AIM OF THE EXERCISE: Emit the data below verbatim, stripping out any pictures.

┌────────

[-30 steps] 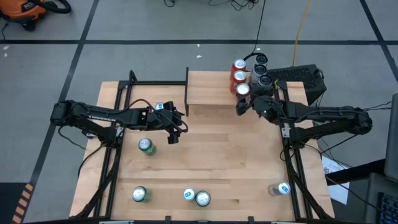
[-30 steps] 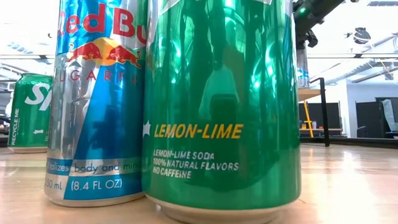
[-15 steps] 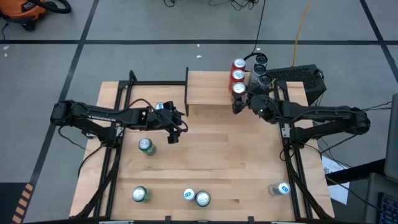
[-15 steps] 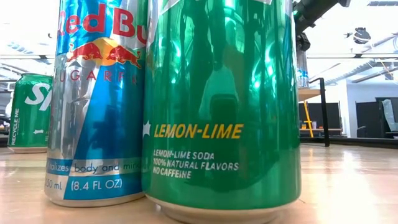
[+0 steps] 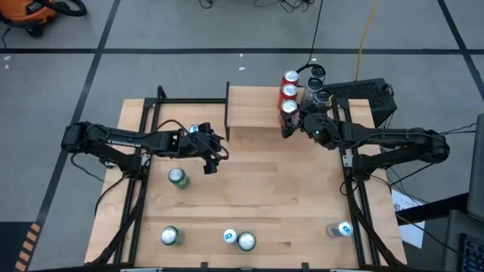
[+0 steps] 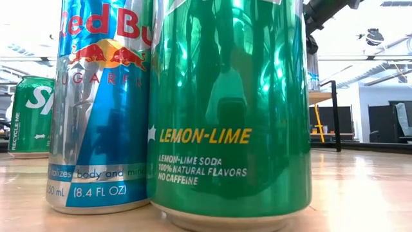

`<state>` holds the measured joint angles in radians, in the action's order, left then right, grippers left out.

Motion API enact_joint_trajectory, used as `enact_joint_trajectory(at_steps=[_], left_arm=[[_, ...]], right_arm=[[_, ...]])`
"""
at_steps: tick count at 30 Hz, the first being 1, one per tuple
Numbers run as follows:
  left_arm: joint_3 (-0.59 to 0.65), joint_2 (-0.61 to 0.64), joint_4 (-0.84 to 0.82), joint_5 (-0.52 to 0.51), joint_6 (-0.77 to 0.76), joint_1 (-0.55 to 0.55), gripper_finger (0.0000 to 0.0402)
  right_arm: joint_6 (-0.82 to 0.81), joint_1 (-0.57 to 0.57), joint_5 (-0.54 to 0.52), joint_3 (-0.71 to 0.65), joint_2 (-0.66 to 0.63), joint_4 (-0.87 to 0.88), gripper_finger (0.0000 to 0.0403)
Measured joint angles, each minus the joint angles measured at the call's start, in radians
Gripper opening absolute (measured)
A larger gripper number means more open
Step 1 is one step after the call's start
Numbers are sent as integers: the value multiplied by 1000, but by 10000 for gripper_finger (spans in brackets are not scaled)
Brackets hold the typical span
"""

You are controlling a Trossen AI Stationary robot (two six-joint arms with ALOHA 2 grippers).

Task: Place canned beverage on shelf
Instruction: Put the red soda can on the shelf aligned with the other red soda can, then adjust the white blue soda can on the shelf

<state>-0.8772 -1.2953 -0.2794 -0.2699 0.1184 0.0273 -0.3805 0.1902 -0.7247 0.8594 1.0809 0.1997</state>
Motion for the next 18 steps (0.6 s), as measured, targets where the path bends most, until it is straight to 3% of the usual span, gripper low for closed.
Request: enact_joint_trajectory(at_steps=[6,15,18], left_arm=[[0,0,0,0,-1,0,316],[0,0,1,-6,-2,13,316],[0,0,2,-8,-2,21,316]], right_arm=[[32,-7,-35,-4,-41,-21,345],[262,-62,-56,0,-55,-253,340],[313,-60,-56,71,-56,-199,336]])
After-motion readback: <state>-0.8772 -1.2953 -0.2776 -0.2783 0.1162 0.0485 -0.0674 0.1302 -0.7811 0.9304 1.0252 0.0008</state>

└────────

RESPONSE:
[-30 steps] 
[-30 steps] 
[-15 steps] 
[-15 steps] 
[+0 steps] 
[+0 steps] 

`<state>` holds the measured joint angles in radians, in the action's order, left then right, grippers left out.

Motion API enact_joint_trajectory, used as `enact_joint_trajectory(at_steps=[_], left_arm=[[_, ...]], right_arm=[[_, ...]])`
"""
at_steps: tick count at 30 Hz, the first being 1, one per tuple
Numbers run as follows:
  left_arm: joint_3 (-0.59 to 0.65), joint_2 (-0.61 to 0.64), joint_4 (-0.84 to 0.82), joint_5 (-0.52 to 0.51), joint_6 (-0.77 to 0.76), joint_1 (-0.55 to 0.55), gripper_finger (0.0000 to 0.0402)
  right_arm: joint_6 (-0.82 to 0.81), joint_1 (-0.57 to 0.57), joint_5 (-0.54 to 0.52), joint_3 (-0.71 to 0.65), joint_2 (-0.66 to 0.63), joint_4 (-0.87 to 0.88), gripper_finger (0.0000 to 0.0403)
Measured joint angles, each minus the joint angles measured at the call's start, in radians
Gripper opening absolute (measured)
A larger gripper number means more open
Step 1 is one step after the call's start
Numbers are sent as integers: the value multiplied by 1000, but by 10000 for gripper_finger (spans in brackets are not scaled)
Brackets hold the typical span
"""

You are controlling a Trossen AI Stationary robot (two six-joint arms with ALOHA 2 grippers).

Task: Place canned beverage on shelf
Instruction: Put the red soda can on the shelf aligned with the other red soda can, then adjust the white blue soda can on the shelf

<state>-0.8772 -1.2953 -0.2794 -0.2699 0.1184 0.0273 -0.3805 0.1902 -0.7247 0.8594 1.0809 0.1997</state>
Motion for the next 18 steps (0.6 s), as measured, targets where the path bends most, until it is straight to 3% of the usual span, gripper low for closed.
Request: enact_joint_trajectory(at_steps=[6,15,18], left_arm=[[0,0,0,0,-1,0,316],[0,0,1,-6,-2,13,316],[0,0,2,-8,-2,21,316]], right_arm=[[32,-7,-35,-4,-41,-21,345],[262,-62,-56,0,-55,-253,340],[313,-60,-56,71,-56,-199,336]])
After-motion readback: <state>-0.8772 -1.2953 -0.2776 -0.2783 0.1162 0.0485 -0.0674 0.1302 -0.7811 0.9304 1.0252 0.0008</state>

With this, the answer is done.